Si les branches du commerce et de l’Horesca sont en souffrance, avec de nombreux emplois supprimés, c’est dans la construction que le tableau se noircit sérieusement.

Alors que le secteur encaisse le plus grand nombre de faillites depuis 2023, cette situation critique s’accentue au 1er trimestre 2024, aussi bien en nombre absolu – 71 faillites, une hausse de 18 % par rapport au 1er trimestre 2023 – qu’en pertes d’emplois salariés. Celles-ci sont estimées à 660 environ : c’est 244 % de plus qu’au premier trimestre de l’année passée. «Le secteur de la construction représente à lui seul plus de la moitié des pertes d’emplois liées aux faillites», souligne le Statec.

Voilà deux ans maintenant que ce pilier de l’économie nationale se fissure. La crise, déclenchée par l’inflation et la remontée des taux des prêts immobiliers, s’est étalée tout au long de 2023, et ces nouvelles données montrent qu’elle se poursuit.

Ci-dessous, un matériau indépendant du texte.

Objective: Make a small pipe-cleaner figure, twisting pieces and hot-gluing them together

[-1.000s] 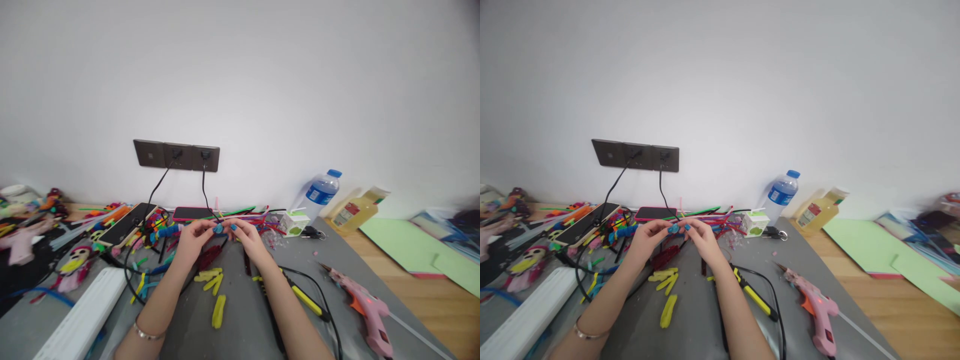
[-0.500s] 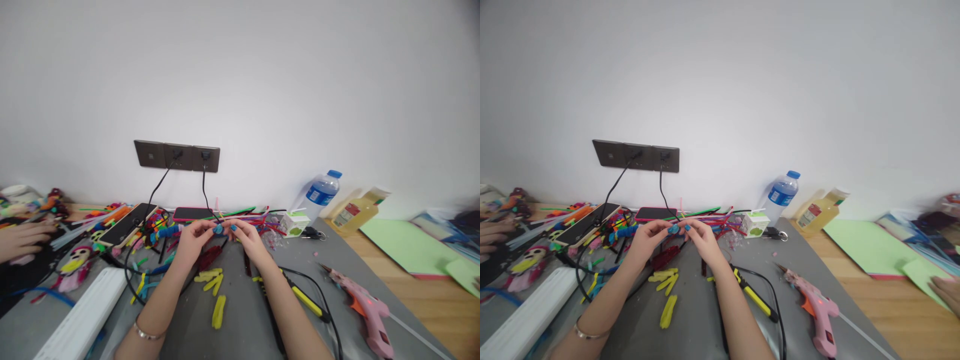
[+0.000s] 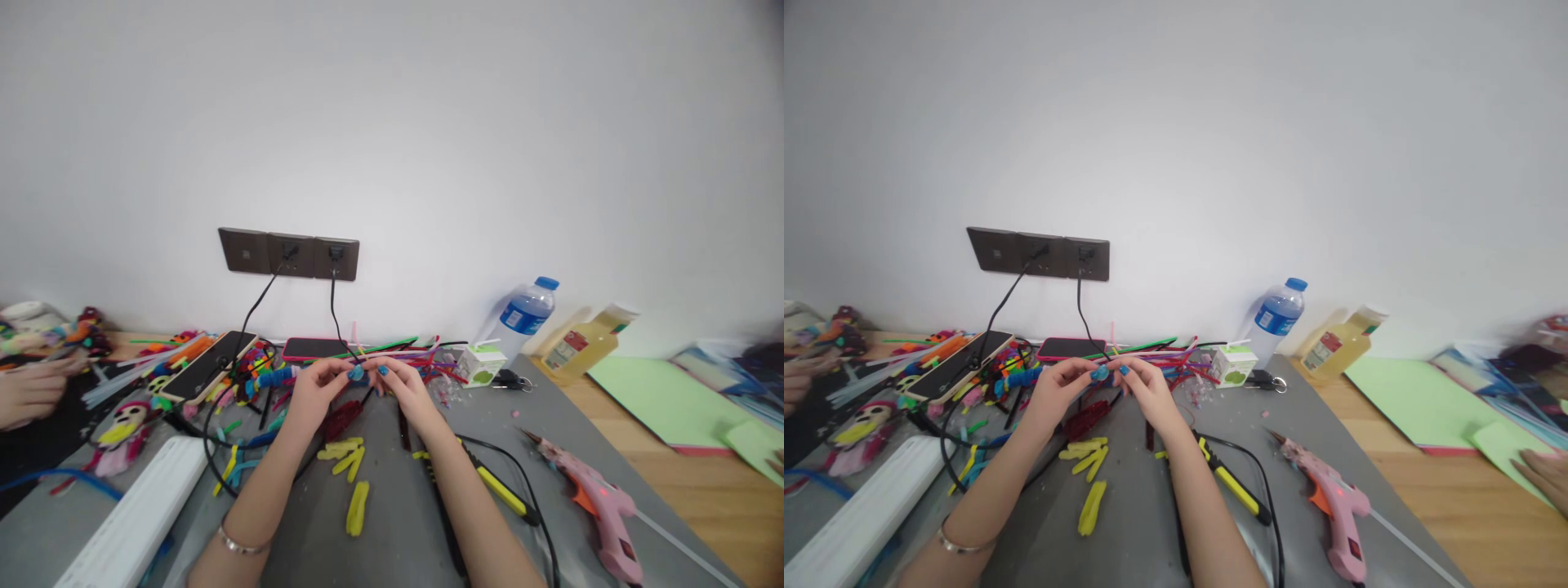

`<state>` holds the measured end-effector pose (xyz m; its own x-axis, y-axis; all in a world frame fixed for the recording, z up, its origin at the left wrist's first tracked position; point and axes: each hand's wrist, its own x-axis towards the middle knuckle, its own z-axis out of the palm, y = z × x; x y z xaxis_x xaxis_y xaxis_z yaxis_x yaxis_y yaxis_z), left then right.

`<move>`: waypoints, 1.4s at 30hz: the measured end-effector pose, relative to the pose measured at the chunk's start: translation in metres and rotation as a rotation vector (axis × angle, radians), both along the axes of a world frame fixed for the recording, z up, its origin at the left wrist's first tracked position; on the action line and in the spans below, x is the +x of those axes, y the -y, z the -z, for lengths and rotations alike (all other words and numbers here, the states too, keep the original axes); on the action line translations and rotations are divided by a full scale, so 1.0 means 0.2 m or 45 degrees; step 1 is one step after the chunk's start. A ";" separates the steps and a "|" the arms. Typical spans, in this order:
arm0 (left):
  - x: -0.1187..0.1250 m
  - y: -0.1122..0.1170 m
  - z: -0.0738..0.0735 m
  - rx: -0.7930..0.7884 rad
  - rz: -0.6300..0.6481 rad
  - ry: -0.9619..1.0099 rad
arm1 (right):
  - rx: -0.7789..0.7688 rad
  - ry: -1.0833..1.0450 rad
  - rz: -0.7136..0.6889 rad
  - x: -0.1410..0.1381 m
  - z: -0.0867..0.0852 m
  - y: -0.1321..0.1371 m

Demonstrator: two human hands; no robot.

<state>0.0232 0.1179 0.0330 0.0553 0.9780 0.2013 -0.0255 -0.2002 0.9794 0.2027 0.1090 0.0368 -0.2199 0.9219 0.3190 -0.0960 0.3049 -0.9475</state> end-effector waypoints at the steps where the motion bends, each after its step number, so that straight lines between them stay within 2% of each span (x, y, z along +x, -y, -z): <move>1: 0.00 0.00 0.00 -0.005 0.002 0.006 | 0.001 -0.003 -0.002 0.00 0.00 0.00; 42: 0.00 0.01 -0.03 -0.031 -0.020 0.000 | -0.028 0.001 -0.039 0.01 0.01 0.00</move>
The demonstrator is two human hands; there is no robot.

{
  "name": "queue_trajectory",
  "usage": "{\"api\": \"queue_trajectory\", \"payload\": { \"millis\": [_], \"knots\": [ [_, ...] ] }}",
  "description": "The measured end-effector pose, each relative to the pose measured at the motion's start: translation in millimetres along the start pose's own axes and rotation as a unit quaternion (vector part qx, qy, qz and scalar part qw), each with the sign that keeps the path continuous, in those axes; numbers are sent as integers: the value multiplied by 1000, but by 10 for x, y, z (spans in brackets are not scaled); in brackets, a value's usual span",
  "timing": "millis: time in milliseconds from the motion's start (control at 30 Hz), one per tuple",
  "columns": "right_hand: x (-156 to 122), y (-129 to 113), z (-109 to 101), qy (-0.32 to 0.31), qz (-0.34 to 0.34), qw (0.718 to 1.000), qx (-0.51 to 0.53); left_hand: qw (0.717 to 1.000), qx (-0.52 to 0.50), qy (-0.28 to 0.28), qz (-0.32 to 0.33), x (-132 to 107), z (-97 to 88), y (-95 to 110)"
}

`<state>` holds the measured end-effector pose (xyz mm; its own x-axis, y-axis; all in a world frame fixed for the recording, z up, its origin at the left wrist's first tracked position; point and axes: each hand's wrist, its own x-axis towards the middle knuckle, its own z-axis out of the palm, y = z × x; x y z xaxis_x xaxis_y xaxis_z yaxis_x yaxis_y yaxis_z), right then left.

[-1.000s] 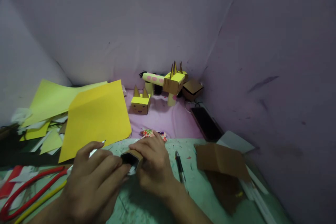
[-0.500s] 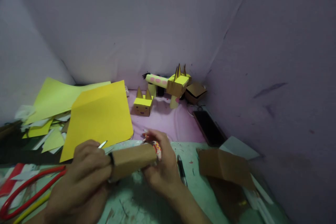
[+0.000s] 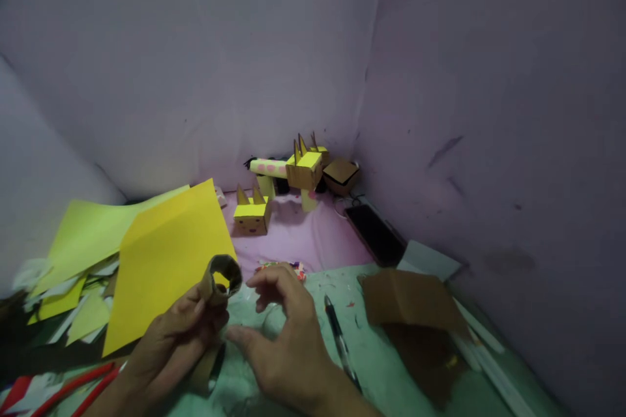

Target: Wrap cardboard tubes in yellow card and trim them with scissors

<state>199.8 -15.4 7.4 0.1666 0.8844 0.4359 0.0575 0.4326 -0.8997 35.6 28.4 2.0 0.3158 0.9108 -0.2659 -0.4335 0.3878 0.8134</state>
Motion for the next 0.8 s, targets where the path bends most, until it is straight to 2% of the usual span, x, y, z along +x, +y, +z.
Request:
{"api": "queue_trajectory", "payload": {
  "millis": [100,200,333,500,600,800],
  "knots": [
    [-11,-2,-6,7,-2,1000,-24,1000,10,-2,7,6,-58,-30],
    [-24,-21,-2,-26,0,999,-46,999,40,-6,12,-12,-116,-70],
    [0,-54,-6,-75,60,993,-64,988,134,29,64,-51,-134,-84],
    [51,-20,-36,-76,147,986,23,939,294,30,174,-111,-95,-29],
    [49,23,-29,-67,155,986,12,898,387,33,205,-153,-111,-13],
    [34,87,-4,-110,210,970,56,843,442,49,303,-183,-154,-30]
  ]
}}
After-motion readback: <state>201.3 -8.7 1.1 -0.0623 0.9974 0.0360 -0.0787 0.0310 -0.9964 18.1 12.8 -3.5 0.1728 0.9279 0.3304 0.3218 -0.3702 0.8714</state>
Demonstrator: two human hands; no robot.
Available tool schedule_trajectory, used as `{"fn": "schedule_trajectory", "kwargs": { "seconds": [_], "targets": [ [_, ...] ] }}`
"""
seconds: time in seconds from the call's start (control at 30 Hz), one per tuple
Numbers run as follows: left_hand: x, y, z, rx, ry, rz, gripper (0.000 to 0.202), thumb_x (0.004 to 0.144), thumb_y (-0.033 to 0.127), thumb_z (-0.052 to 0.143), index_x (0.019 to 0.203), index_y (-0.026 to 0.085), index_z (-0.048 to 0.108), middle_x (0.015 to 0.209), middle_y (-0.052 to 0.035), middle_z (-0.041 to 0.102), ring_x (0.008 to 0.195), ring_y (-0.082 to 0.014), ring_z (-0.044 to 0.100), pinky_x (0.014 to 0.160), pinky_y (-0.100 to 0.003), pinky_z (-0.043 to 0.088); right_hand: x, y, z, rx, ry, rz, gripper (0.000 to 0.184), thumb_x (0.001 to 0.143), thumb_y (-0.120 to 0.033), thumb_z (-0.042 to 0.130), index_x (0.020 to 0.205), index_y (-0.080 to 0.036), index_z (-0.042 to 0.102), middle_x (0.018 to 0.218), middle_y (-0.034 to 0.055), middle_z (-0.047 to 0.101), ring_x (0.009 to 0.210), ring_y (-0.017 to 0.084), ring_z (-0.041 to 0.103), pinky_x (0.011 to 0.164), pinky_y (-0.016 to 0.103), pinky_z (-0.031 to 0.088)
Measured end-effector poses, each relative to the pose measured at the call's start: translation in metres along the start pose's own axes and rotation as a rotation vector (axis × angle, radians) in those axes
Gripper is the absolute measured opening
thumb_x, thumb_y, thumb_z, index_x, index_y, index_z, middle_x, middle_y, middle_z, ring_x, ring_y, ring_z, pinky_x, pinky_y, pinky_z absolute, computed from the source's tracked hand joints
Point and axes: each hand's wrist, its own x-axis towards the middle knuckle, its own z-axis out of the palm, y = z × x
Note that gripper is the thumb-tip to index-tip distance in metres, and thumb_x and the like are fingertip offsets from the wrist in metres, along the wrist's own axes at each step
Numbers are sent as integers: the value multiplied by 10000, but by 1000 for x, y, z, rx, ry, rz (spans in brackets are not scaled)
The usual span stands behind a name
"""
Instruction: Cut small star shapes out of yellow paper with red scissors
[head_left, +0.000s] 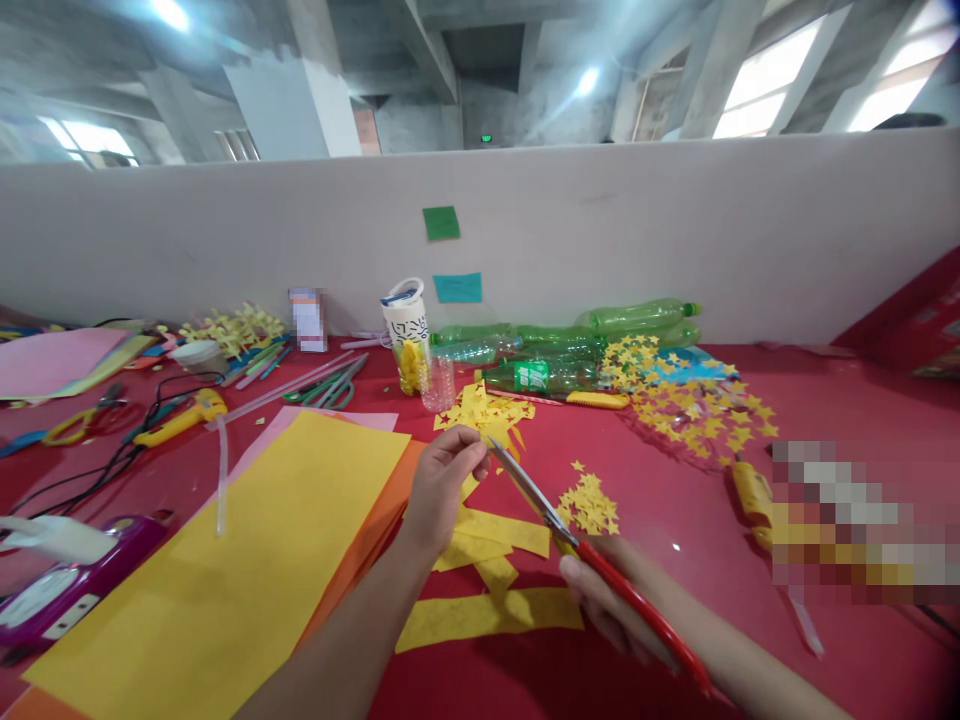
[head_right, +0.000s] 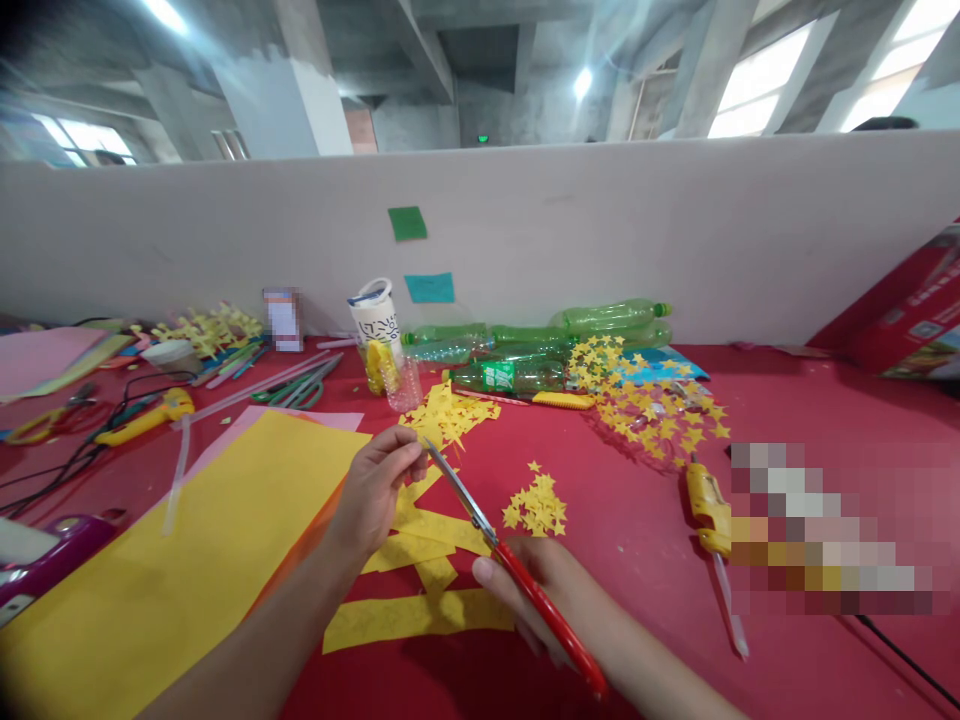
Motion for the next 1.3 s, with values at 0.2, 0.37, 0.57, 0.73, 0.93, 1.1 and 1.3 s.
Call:
{"fn": "schedule_trajectory", "kwargs": {
  "seconds": [0.2,0.37,0.57,0.73,0.93,1.1,1.3],
  "targets": [
    [1,1,0,1,-3,-5,104,795,189,575,693,172,583,603,30,530,587,-89,466,588,-209,393,0,0,0,44,-15,49,561,778,-755,408,658,-208,445,330,-99,391,254,39,282,290,142,227],
    [1,1,0,8,13,4,106,787,186,584,683,170,581,597,30,522,590,-89,460,575,-204,389,2,0,1,40,-5,60,533,785,-728,422,648,-213,442,317,-98,393,247,42,288,283,142,227],
    [0,1,-1,24,3,5,114,800,188,574,686,174,577,599,31,518,588,-90,457,582,-209,390,-1,-10,0,31,-9,72,489,821,-659,433,629,-210,432,324,-102,375,259,39,275,295,142,233],
    [1,-1,-1,40,-11,20,130,806,178,564,676,172,573,597,30,514,583,-89,449,576,-209,382,-1,-10,-1,40,-39,68,474,843,-632,430,623,-213,410,317,-102,366,251,36,269,295,143,211],
    [2,0,-1,30,-3,9,121,794,181,575,673,171,572,591,26,516,575,-94,450,565,-215,377,0,-9,-1,23,-40,92,467,839,-622,464,621,-212,410,322,-98,389,249,37,272,292,139,236],
    [2,1,-1,14,-2,1,118,788,189,581,671,172,579,587,29,515,572,-92,445,565,-211,376,1,-6,-1,8,-15,82,484,818,-640,472,598,-215,395,301,-103,367,237,40,273,282,142,235],
    [1,3,0,4,5,-12,124,767,195,594,647,169,580,577,27,520,563,-93,447,561,-213,376,3,-2,-1,-1,-22,89,472,834,-618,472,593,-218,400,295,-101,361,222,41,258,261,141,223]
  ]
}}
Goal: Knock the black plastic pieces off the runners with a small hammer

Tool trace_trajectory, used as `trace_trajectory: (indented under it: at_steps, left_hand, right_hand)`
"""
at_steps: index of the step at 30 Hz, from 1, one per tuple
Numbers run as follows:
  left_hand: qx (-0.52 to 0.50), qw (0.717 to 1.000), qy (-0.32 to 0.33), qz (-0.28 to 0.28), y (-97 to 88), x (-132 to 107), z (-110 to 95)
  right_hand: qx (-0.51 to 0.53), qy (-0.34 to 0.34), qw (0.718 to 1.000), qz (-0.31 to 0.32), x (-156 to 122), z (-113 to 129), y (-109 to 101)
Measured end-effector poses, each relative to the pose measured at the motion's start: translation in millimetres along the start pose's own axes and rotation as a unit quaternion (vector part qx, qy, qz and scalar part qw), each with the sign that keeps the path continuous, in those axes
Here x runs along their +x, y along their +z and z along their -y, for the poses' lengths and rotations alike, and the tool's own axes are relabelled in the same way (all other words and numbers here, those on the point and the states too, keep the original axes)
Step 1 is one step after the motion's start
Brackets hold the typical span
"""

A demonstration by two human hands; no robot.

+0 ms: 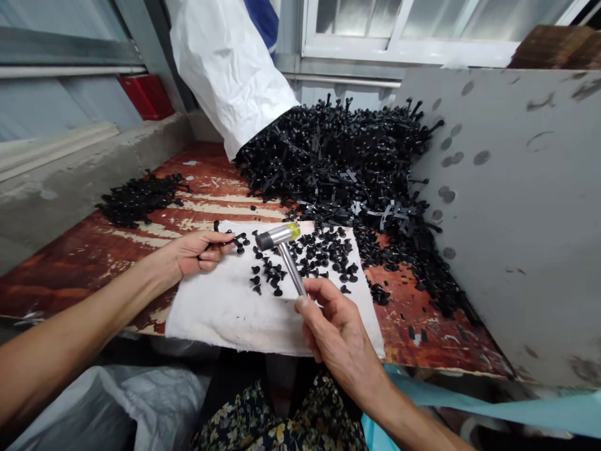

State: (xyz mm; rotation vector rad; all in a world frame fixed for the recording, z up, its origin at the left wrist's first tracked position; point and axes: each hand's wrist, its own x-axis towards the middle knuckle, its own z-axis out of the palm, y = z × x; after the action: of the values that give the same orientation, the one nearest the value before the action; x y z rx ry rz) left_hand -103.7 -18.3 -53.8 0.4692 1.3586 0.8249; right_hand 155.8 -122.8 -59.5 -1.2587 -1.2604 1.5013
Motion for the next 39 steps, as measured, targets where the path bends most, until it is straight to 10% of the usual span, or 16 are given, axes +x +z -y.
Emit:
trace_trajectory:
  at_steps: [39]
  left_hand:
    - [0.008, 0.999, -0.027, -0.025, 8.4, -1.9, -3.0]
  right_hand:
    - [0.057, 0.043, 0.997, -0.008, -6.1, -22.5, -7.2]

L’an passé, le déclin des surfaces et des logements autorisés a continué comme en 2022. Et en à peine quatre ans, la surface à bâtir a chuté de 44 %, passant de 2 millions de m2 en 2019 à seulement 1,1 million en 2023.

Pas étonnant, dans ce contexte, que les 4 500 entreprises du pays actives dans la construction peinent à garder la tête hors de l’eau. Certaines n’y sont pas parvenues, parmi lesquelles des poids lourds : l’année 2023 a ainsi vu s’effondrer des colosses tels que Cenaro Group, Manuel Cardoso SARL, Decorlux SARL ou plus récemment Carvalho Constructions Générales et MaçonLux, pour ne citer que ceux-là.

Des écroulements en cascade avec leur lot de licenciements qui ont fait réagir le gouvernement, trop tardivement peut-être, alors que les fédérations de professionnels et les syndicats sonnaient l’alerte depuis des mois. Dès août dernier, le patronat s’alarmait après avoir fait les comptes : «4 600 emplois seront directement menacés», annonçaient le Groupement des entreprises et la Fédération des entreprises de construction, projetant que chaque corps de métier serait frappé «à un moment ou à un autre», à la suite du plongeon des autorisations de bâtir.

Du jamais vu depuis la crise de 2009

Après un ralentissement généralisé difficilement tenable, c’est sans surprise qu’en octobre dernier, l’emploi dans la construction était en recul de 2,7 % sur un an : du jamais vu depuis la crise financière de 2009. Et la situation s’est particulièrement dégradée sur la fin de l’année, le dernier trimestre 2023 affichant deux fois plus de licenciements pour cause de faillite dans la construction (près de 450) que le trimestre antérieur», notait le Statec en janvier.

Dans la foulée, sous la pression patronale et syndicale, les ministres du Travail et de l’Économie déclaraient l’état de crise d’une partie du secteur, ouvrant la voie au recours au chômage partiel pour le personnel dédié au terrassement, à la démolition et à la construction, soit 600 entreprises concernées et 15 400 salariés – dans la limite de 20 % des effectifs et pour une durée de six mois.

Une mesure accueillie favorablement, en parallèle d’un plan de soutien, mais insuffisante aux yeux de la Fédération des artisans, qui craint que cette crise fasse tache d’huile ces prochains mois et nécessite rapidement l’élargissement du dispositif. Sur les 149 demandes de chômage partiel déposées auprès du Comité de conjoncture pour le mois de mars, un tiers provenait de la construction.

Le chiffre

1 860. C’est le nombre de pertes d’emplois engendrées par les 233 faillites d’entreprises de la construction prononcées entre janvier 2023 et mars 2024 au Luxembourg. Un chiffre qui ne tient donc pas compte des licenciements survenus hors contexte de faillite. Rappelons que ce secteur représente environ 4 500 sociétés – une sur dix dans l’économie nationale – et compte près de 55 000 employés, tous corps de métiers confondus.